Menurut data OJK, Indeks literasi keuangan nasional Indonesia sebesar 49,68% (SNLIK OJK 2022), yang berarti masih banyak orang yang belum memahami cara mengelola keuangan mereka dengan baik. Sementara itu, tingkat kepemilikan asuransi jiwa di Indonesia baru mencapai 19,4% (SNLIK OJK 2022). Ini menunjukkan bahwa masih banyak orang yang belum memprioritaskan aspek keuangan mereka.
Metode 50/30/20: Apakah Masih Relevan?
Metode 50/30/20 adalah sebuah prinsip pengelolaan keuangan yang telah banyak digunakan. Prinsip ini menyarankan bahwa 50% dari penghasilan Anda digunakan untuk kebutuhan pokok, 30% untuk pengeluaran non-pokok, dan 20% untuk tabungan dan utang. Namun, apakah metode ini masih relevan untuk pengeluaran Anda?
Perlu Perbaikan!
Mungkin Anda telah salah menghitung pengeluaran Anda. Sebaiknya Anda membuat daftar pengeluaran Anda untuk mengetahui dengan jelas bagaimana pengeluaran Anda digunakan.
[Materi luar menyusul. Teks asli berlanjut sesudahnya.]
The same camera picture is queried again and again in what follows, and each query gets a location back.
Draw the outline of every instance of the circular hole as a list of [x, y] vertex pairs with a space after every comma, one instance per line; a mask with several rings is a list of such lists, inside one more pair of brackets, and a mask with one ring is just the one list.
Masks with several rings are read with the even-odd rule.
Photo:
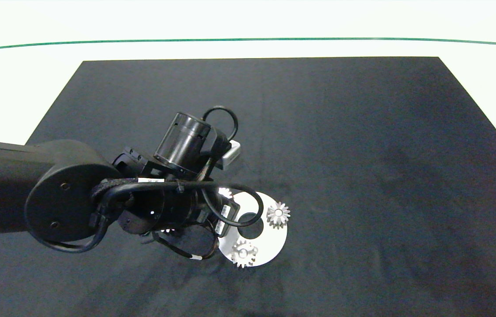
[[[242, 221], [248, 221], [252, 219], [253, 216], [256, 214], [254, 213], [246, 213], [238, 219], [239, 222]], [[260, 219], [256, 221], [253, 225], [249, 225], [247, 227], [238, 227], [238, 232], [242, 237], [245, 237], [246, 239], [255, 239], [260, 236], [262, 231], [264, 230], [264, 222]]]

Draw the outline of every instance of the black table surface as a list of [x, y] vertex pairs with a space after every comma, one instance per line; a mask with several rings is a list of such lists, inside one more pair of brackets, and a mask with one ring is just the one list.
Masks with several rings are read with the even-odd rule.
[[215, 105], [242, 154], [214, 179], [292, 210], [278, 257], [191, 261], [117, 224], [83, 254], [3, 234], [0, 316], [496, 316], [496, 129], [439, 58], [83, 62], [28, 144], [153, 153]]

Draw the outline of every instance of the white label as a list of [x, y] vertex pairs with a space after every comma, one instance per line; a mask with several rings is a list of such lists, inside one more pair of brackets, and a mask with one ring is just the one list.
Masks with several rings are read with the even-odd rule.
[[[220, 214], [227, 218], [228, 217], [228, 213], [230, 213], [230, 206], [228, 205], [224, 205], [222, 207], [222, 211], [220, 212]], [[216, 224], [216, 227], [214, 227], [214, 231], [218, 234], [218, 235], [221, 235], [222, 234], [222, 230], [224, 229], [224, 223], [222, 221], [218, 221], [218, 223]]]
[[144, 178], [139, 177], [139, 183], [163, 183], [165, 180], [163, 178]]

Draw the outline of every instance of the silver gear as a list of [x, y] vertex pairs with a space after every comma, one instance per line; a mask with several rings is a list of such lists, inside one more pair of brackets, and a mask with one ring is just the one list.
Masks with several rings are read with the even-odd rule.
[[220, 187], [218, 189], [218, 193], [228, 199], [231, 199], [232, 198], [232, 192], [230, 191], [230, 189], [226, 188], [226, 187]]
[[278, 202], [268, 207], [268, 223], [274, 228], [283, 228], [290, 217], [290, 210], [284, 203]]
[[246, 242], [246, 240], [240, 238], [232, 246], [231, 260], [237, 267], [243, 269], [244, 267], [254, 265], [256, 254], [257, 247], [254, 247], [251, 242]]

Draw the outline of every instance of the green line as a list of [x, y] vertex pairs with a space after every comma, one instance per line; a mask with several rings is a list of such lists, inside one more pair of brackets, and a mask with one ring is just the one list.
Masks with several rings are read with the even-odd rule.
[[443, 38], [406, 38], [406, 37], [264, 37], [264, 38], [179, 38], [167, 40], [98, 40], [98, 41], [69, 41], [44, 42], [0, 46], [1, 48], [26, 48], [27, 46], [60, 45], [60, 44], [93, 44], [93, 43], [137, 43], [137, 42], [241, 42], [241, 41], [424, 41], [452, 42], [468, 44], [496, 45], [496, 42], [447, 40]]
Perluas daftar kebutuhan Anda. Anda mungkin telah lupa beberapa kebutuhan pokok, seperti biaya transportasi atau biaya listrik.
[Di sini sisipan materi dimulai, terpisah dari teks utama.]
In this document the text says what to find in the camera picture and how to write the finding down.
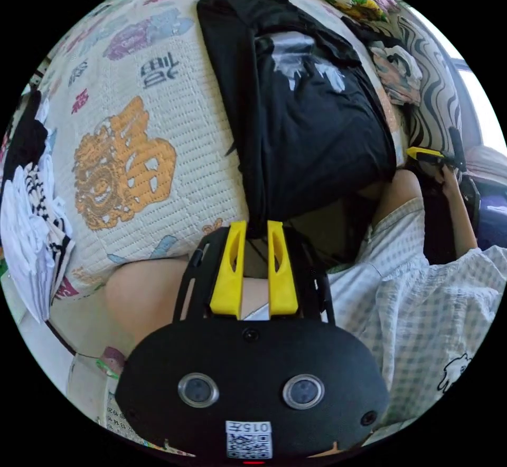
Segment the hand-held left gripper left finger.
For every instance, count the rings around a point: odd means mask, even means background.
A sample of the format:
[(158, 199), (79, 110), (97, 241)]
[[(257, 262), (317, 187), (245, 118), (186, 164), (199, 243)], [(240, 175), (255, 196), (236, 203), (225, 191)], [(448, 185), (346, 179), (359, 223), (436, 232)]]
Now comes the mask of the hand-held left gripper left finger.
[(232, 222), (228, 228), (210, 300), (213, 315), (241, 315), (246, 230), (246, 221)]

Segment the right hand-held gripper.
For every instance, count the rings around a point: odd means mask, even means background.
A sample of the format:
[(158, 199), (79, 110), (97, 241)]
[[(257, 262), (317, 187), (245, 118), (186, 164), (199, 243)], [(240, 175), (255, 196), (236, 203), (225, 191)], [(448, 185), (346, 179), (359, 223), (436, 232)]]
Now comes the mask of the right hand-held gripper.
[(461, 183), (461, 176), (467, 171), (463, 160), (433, 149), (409, 147), (407, 149), (407, 156), (416, 161), (423, 173), (434, 180), (436, 171), (438, 171), (442, 165), (447, 165), (454, 170), (459, 184)]

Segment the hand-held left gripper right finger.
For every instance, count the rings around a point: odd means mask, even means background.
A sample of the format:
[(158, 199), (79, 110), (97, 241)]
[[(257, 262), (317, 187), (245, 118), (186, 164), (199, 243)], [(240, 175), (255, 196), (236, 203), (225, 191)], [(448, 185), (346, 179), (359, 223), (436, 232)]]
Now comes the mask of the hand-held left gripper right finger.
[(298, 299), (289, 250), (281, 222), (267, 222), (268, 305), (271, 316), (293, 316)]

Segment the person's right hand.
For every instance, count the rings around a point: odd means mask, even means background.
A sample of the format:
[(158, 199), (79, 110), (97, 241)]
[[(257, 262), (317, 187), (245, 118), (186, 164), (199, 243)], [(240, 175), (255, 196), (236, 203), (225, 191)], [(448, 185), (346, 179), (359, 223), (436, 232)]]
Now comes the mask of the person's right hand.
[(443, 194), (450, 202), (461, 196), (459, 182), (452, 168), (442, 165), (435, 173), (435, 180), (441, 186)]
Perluas sumber penghasilan Anda. Anda mungkin telah memiliki sumber penghasilan lain yang belum Anda hitung.
Contoh Kasus!
Contoh kasus: Rata-rata pengeluaran rumah tangga perkotaan Indonesia sebesar Rp 2,67 juta per bulan (BPS Susenas 2022). Jika Anda memiliki penghasilan Rp 10 juta per bulan, maka Anda mungkin telah salah menghitung pengeluaran Anda. Sebaiknya Anda membuat daftar pengeluaran Anda untuk mengetahui dengan jelas bagaimana pengeluaran Anda digunakan.
Aksi Anda!
Perlu perbaikan dalam pengelolaan keuangan Anda! Buatlah daftar pengeluaran Anda untuk mengetahui dengan jelas bagaimana pengeluaran Anda digunakan. Perluas daftar kebutuhan Anda dan sumber penghasilan Anda. Dengan demikian, Anda dapat lebih baik mengelola keuangan Anda.